Over the last decade the forces of globalisation, competition and ever more demanding customers have made many companies flatter, less hierarchical, more fluid and more virtual. Lynda Gratton believes that the breakdown of hierarchies and the new approaches within such companies as BT, BP Amoco, Goldman Sachs, McKinsey and Sony provide us with fertile ground on which to create a more democratic way of working. This requires leaders to take on radically new roles.

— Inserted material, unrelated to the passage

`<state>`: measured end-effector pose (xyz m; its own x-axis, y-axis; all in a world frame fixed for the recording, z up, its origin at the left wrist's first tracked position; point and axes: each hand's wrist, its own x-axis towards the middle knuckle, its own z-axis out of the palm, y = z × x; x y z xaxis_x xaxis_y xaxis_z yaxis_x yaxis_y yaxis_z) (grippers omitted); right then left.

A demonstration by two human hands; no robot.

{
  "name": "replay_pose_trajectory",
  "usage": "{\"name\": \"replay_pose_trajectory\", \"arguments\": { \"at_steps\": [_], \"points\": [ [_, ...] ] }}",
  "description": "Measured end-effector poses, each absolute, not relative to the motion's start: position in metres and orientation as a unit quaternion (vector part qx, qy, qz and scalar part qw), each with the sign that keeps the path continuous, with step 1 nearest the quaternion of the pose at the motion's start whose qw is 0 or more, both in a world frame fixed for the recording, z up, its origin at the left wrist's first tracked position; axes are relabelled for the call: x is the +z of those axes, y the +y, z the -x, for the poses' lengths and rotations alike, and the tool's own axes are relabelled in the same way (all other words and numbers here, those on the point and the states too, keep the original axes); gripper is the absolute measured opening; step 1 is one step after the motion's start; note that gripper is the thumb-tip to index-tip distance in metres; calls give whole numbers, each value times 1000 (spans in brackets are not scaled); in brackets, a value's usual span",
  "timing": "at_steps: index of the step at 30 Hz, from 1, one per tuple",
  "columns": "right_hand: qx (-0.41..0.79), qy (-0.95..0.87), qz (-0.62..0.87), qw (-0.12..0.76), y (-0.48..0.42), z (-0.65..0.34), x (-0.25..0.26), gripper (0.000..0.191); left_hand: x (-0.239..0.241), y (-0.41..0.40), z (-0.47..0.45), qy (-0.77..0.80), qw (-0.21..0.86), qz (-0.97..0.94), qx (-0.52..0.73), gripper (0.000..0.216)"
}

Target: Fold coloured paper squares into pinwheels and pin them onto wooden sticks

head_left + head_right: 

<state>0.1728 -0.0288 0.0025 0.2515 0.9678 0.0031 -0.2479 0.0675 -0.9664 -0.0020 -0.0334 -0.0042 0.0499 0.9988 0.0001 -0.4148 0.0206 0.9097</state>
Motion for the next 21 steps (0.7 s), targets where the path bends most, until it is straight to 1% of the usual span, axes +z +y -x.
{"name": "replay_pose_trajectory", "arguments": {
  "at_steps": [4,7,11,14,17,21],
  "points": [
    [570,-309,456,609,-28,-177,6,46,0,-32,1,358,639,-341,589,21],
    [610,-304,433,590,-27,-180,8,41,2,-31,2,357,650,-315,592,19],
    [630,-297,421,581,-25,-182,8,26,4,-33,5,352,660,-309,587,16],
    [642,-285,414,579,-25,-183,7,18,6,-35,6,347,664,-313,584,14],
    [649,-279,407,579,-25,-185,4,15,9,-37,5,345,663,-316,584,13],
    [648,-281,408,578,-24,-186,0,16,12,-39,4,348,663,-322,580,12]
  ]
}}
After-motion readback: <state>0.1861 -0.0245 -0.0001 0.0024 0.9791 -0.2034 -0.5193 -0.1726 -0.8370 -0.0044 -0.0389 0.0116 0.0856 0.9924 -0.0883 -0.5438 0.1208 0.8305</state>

Leaders are faced with day-to-day decisions that subtly shape the context and processes of organisations. At the same time, they are called on to create and articulate a sense of the longerterm purpose and goals of their company. In making these day-to-day decisions and in articulating their view of the future they are inevitably making constant reference to their assumptions, to their theory of the firm, which will include personal beliefs about the nature of people and personal philosophies about the nature of the competitive environment. These are based on past experiences, biases and personal views. Leaders may be operating a philosophy at a purely personal and tactic level, not amenable to others. But whether they choose or are able to articulate these personal theories, they exist as a coherent set of beliefs.
The first role of the leader in the democratic enterprise is to create and communicate a philosophy that embraces the notion of individual autonomy. They do this primarily by engaging those around them in a conversation and debate about the company that has both intellectual rigor and insight.